医師としてのそれからのジェームスの仕事は簡単なものであった。格納庫から受け取ったヴィンツの体を医務室の医療用ポッドへ持っていき、その『中身』をなるべくこぼさない様に医療科のクルー達と協力しながらポッドの中に投入して、医療用のポッドの蓋を閉めて装置を起動する。たったそれだけだった。
後は一週間もすればヴィンツの体は治る。
「実は儂、結構前に『賢人機関』に言われるままに『第四世代人類』の施術受けちまったのじゃ」
言いながらオーデルは、上着の袖に隠された左腕のコネクターをジェームスに見せる。
「よかったのう。ゆっくりだが体が若返ってゆくぞい。多分全盛期位に若返る筈じゃ。肉体年齢で言えば30歳前後かの?」
応えながらジェームスも、白衣に隠れていた左腕のコネクターを指し示した。ジェームスも第四世代人類に改造手術を行っていた。と、言うよりもフォースチャイルドのナノマシーンを始めて通常の人体に投入し、その安全性を自ら立証したのはジェームスだったのである。つまり、フォースチャイルド以外の初の第四世代人類はこのジェームスなのだった。

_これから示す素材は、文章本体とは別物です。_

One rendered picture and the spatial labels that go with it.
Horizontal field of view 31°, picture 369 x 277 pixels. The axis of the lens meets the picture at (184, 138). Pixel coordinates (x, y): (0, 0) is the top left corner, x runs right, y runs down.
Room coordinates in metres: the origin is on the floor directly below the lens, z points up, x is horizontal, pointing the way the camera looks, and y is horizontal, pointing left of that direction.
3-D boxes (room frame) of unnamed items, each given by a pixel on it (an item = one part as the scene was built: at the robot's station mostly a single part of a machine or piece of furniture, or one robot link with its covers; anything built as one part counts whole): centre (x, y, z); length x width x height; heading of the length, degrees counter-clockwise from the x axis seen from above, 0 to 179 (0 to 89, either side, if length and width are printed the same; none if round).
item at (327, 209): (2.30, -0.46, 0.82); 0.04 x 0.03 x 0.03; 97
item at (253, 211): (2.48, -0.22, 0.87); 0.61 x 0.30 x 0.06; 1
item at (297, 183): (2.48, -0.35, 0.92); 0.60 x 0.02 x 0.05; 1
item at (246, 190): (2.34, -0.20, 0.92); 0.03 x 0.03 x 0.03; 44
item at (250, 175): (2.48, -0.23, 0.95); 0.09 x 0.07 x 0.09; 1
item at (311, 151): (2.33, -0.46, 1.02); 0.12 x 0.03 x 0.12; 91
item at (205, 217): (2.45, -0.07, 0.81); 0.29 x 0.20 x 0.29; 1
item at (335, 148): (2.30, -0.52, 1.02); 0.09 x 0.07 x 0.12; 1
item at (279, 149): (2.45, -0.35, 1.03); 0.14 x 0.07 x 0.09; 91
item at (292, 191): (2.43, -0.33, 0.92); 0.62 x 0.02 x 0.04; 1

「通りで、ジェームスがなんか若返ったように見えた筈だわい。自分だけ先に若返りの薬を飲んでおったんだな!」
「バカこけ、若返るっつっても1年に1歳程度じゃ。この数年じゃこんなよぼよぼ大差あるまいよ。それに、あの格納庫の話じゃって、お主は立場上知っていた筈じゃ。さてはおぬし施術前の説明聞いておらんかったじゃろ? もしくはボケて忘れたかのどっちかだの」
それを聞いたオーデルは、がっくりと肩を落とした。
「ぶっちゃけ、聞いておらんかったと思う。半分寝ておった。仕方ないから担当医が説明の紙を置いてってくれたんだがのう、間違えて裏紙のメモにしてシュレッダーにかけちまったから読まず終いだった」
「アホだの、相変わらず。よくそれで元帥になれたもんじゃ」
ジェームスは興味もなさそうに、タイラーカフェに所々に設置してある本棚から新しい本を取って読みだした。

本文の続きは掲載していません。